» Your objective:
Using the material that follows, output exactly the lines from the one containing "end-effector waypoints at" through the one containing "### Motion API", with both ends kept.

» Data provided:
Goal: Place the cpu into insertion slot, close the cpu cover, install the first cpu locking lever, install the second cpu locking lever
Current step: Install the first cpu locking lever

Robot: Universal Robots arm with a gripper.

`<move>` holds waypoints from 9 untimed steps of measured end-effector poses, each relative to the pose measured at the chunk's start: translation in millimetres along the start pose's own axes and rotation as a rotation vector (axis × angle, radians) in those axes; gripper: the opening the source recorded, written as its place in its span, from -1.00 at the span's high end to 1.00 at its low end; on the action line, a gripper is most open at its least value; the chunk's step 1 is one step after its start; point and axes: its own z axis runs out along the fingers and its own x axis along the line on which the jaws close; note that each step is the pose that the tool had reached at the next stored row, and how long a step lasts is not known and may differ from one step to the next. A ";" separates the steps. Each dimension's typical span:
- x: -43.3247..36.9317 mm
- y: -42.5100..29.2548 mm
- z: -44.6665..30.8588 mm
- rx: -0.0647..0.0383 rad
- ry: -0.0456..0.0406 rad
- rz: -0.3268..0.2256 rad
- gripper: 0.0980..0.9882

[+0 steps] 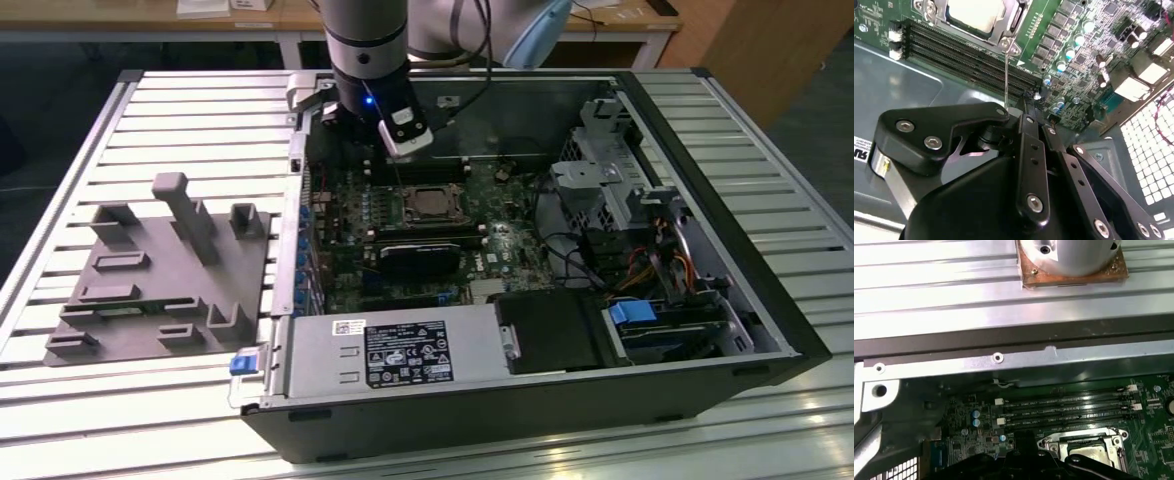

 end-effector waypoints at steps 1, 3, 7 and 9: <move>-0.3 0.1 0.1 -0.001 0.0002 0.000 0.98; -1.9 0.2 0.1 -0.003 0.0004 0.000 0.98; -7.7 0.8 0.5 -0.005 0.0006 0.000 0.98; -11.8 1.3 0.7 -0.005 0.0006 0.000 0.98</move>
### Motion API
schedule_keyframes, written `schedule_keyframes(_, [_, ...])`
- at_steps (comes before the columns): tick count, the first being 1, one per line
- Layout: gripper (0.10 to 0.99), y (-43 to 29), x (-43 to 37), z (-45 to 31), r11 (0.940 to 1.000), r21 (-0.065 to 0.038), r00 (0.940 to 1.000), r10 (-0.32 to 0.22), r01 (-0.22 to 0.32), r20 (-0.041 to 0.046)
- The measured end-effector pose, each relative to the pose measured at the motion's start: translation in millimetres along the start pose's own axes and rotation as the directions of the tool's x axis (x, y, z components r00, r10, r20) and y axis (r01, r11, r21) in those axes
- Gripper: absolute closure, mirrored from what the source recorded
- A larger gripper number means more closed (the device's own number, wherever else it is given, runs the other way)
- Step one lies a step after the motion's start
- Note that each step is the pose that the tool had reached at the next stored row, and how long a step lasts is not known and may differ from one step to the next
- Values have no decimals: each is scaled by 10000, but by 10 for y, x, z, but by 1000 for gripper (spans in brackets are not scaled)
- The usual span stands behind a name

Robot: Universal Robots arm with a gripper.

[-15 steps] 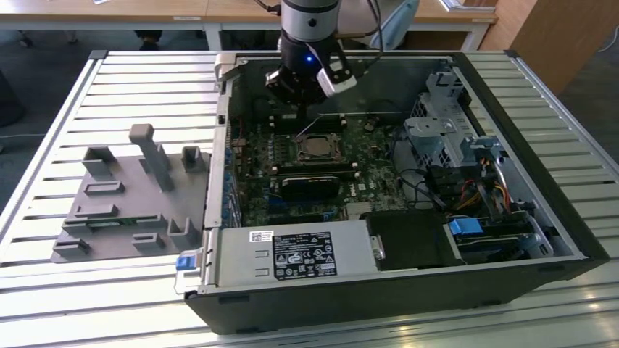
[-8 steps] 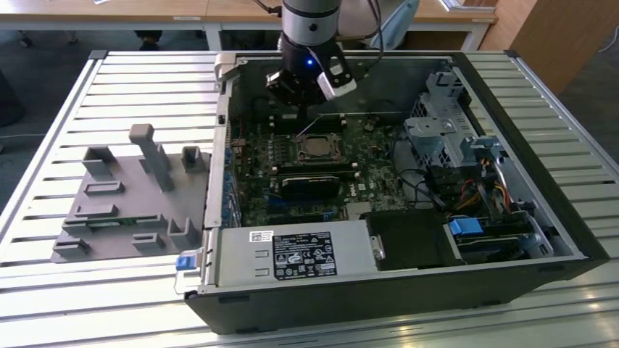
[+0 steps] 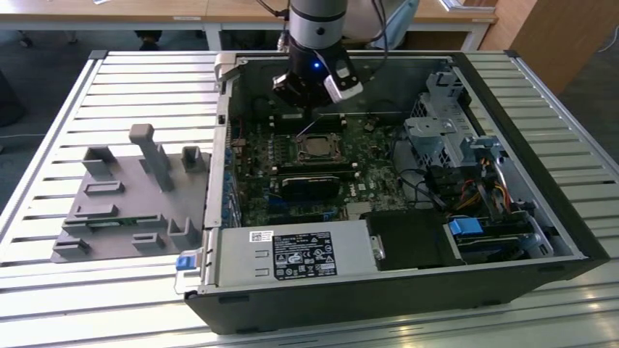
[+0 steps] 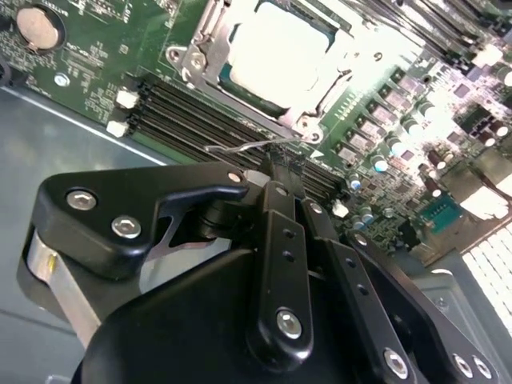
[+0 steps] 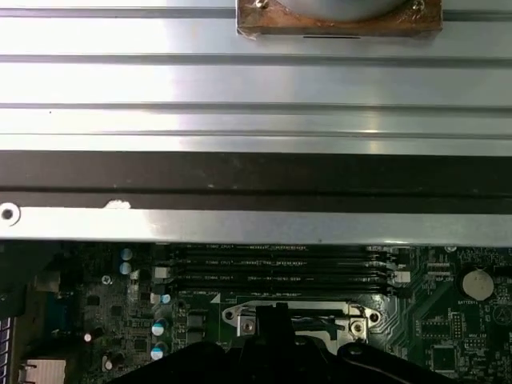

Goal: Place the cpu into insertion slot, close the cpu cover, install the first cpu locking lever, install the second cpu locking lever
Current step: 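Install the first cpu locking lever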

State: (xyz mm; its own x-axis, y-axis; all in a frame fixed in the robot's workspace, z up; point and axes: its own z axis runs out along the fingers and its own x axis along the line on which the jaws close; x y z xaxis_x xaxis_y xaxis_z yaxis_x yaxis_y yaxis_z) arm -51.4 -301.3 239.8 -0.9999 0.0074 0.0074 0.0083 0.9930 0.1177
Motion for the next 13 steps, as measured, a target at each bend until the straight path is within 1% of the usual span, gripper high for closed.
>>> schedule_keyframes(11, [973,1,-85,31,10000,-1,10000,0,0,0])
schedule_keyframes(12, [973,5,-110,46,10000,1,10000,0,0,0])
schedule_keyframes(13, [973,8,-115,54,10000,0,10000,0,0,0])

» Solution for this task:
 end-effector waypoints at steps 1, 3, 7 and 9: <move>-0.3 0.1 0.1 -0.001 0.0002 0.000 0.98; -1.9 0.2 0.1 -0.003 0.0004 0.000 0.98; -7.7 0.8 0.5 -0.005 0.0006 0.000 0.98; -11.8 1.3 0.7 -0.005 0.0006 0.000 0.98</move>
### Motion API

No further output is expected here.